His Highness Shaikh Mohammad Bin Rashid Al Maktoum
His Highness Shaikh Mohammad Bin Rashid Al Maktoum, Vice-President and Prime Minister of the UAE and Ruler of Dubai, Shaikh Hamdan Bin Mohammad Bin Rashid Al Maktoum, Crown Prince of Dubai, Shaikh Ahmad Bin Saeed Al Maktoum, President of the Dubai Civil Aviation Authority and Chairman and Executive of Emirates airline and Group, Paul Griffiths, CEO of Dubai Airports with other senior officials at the launch of the new Dubai Airport logo in Dubai Design District on Wednesday. Image Credit: Clint Egbert/Gulf News

Dubai: Dubai Airports launched on Wednesday its new brand identity as it plans to introduce changes across its airports to improve the passenger experience.

The new brand, with a fresh logo bearing the letters DXB, will see the operator enhance technology at the city’s two airports and launch new retail concepts there.

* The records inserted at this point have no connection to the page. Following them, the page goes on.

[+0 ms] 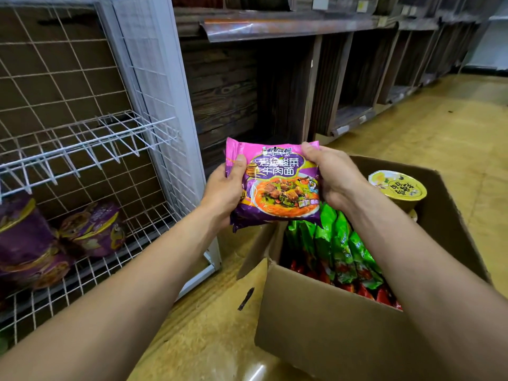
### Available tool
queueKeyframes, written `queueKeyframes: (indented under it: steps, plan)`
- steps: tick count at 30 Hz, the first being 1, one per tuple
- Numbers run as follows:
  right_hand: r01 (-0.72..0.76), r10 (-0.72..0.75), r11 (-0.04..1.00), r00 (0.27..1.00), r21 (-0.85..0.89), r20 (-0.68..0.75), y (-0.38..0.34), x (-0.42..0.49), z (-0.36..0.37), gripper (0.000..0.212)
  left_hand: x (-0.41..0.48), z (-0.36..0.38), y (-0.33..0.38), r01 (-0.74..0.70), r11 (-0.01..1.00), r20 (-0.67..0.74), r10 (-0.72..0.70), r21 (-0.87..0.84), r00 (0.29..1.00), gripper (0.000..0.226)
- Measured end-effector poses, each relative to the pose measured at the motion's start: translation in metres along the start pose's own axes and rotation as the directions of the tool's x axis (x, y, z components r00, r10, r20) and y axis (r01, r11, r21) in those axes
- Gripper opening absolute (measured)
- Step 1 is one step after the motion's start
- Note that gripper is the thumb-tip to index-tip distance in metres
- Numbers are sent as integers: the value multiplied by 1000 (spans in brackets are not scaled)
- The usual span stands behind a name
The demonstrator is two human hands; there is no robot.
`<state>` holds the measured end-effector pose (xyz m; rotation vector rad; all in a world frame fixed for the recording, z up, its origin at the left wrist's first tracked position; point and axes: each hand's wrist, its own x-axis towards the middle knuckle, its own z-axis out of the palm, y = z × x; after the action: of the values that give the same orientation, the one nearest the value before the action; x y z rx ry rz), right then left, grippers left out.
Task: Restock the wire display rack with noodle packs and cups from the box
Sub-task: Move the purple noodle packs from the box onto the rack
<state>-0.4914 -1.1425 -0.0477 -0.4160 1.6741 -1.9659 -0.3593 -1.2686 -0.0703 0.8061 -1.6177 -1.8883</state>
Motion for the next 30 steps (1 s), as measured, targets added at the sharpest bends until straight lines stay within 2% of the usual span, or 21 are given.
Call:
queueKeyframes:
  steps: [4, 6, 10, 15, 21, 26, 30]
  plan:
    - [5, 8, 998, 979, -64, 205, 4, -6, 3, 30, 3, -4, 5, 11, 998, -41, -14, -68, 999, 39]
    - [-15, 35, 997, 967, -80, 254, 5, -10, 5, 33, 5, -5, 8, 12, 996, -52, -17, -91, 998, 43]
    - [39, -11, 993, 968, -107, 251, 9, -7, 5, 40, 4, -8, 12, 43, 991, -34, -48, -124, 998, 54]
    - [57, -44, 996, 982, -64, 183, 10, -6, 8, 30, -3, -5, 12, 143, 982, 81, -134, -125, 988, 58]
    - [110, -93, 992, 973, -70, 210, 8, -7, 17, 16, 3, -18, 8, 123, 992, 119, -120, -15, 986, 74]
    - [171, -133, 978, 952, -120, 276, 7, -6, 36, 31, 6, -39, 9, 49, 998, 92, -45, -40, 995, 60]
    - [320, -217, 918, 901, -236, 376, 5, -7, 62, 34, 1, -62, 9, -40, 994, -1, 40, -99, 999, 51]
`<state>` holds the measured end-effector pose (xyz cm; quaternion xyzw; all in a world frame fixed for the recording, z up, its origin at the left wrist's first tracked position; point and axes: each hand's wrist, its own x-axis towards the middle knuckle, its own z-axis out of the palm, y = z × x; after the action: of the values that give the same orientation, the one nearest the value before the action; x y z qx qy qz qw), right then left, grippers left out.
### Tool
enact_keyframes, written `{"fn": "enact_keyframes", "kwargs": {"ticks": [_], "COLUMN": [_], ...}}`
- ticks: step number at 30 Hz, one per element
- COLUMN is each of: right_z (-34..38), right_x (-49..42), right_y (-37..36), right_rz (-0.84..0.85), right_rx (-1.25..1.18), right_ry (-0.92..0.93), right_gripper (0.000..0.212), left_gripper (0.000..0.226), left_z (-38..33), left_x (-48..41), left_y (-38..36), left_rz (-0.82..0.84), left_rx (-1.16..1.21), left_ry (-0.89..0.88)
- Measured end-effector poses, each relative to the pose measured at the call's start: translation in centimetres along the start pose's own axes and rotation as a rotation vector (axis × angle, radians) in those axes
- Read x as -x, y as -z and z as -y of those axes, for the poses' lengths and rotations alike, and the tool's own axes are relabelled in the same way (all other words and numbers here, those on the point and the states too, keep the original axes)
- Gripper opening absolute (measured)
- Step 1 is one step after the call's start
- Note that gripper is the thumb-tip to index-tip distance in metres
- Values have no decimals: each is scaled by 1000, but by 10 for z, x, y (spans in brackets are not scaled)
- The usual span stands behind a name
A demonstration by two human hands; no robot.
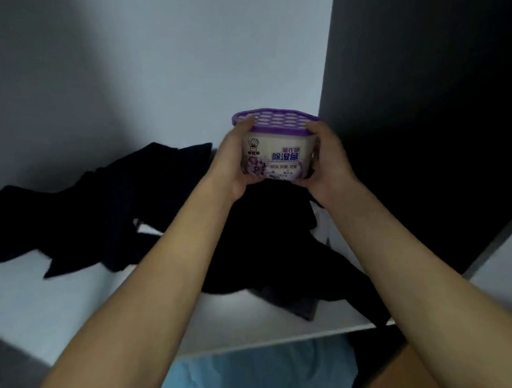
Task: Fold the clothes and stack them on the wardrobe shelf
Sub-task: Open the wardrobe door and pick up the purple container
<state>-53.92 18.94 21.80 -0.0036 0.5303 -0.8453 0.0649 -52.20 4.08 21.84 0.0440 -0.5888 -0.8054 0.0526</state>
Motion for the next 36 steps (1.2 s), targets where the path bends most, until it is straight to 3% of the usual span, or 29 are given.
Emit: {"fn": "enact_keyframes", "kwargs": {"ticks": [4, 15, 21, 26, 36], "right_z": [-10, -91, -173, -236, -352], "right_x": [50, 171, 274, 375, 609], "right_y": [12, 29, 16, -17, -123], "right_rz": [198, 493, 630, 775, 1030], "right_rx": [-102, 91, 136, 275, 404], "right_ry": [-134, -351, -524, -676, -817], "right_gripper": [21, 27, 27, 33, 27], "left_gripper": [33, 17, 34, 59, 49], "left_z": [9, 85, 127, 157, 179], "left_x": [68, 277, 411, 525, 787], "left_y": [5, 22, 60, 100, 214], "left_rz": [-186, -602, -887, -1097, -1383], "left_rx": [-5, 94, 155, 210, 234], "left_ry": [-46, -123, -56, -66, -207]}}
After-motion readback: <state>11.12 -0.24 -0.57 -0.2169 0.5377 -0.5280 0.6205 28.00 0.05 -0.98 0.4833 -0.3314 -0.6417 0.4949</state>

Dubai Airports said it aims to “eliminate” queues at airports and leverage its use of technology.

“Airports are changing, and what we wanted to do is make sure that we focused on the customer experience,” said Paul Griffiths, chief executive officer of Dubai Airports.

“We don’t want anyone to have to queue. The idea is we will gradually introduce new technology, which will make the processes very efficient and quick. Not only then do passengers not have to wait, that means they’ll have a far more enjoyable experience and we will get greater capacity out of our airports because everyone will be moving much more quickly.”

The changes will take “a few years to fully manifest” themselves across the airports.

Griffiths has long expressed his views about how airports around the world need to up their use of technology, painting a picture of his vision of how airports will look in the future — and it’s a significant difference from how they look today.

In a speech in May 2018, the CEO said he believes technology can remove the pain from travel, by eliminating queues, document checks, and long walks from one gate to another. He described a future where airports have no check-in desks, no immigration, and discreet security procedures that rely on technology such as facial scans.

On Wednesday, Griffiths said he believes the new brand identity, together with improved technology, will help Dubai’s airports to get to that future.

“We’re doing all sorts of things with the transformation of the airport; the visual spaces, the new way we will board passengers on to aeroplanes — so much is changing because tech is delivering us the ability to create far more enjoyable customer experience,” he said.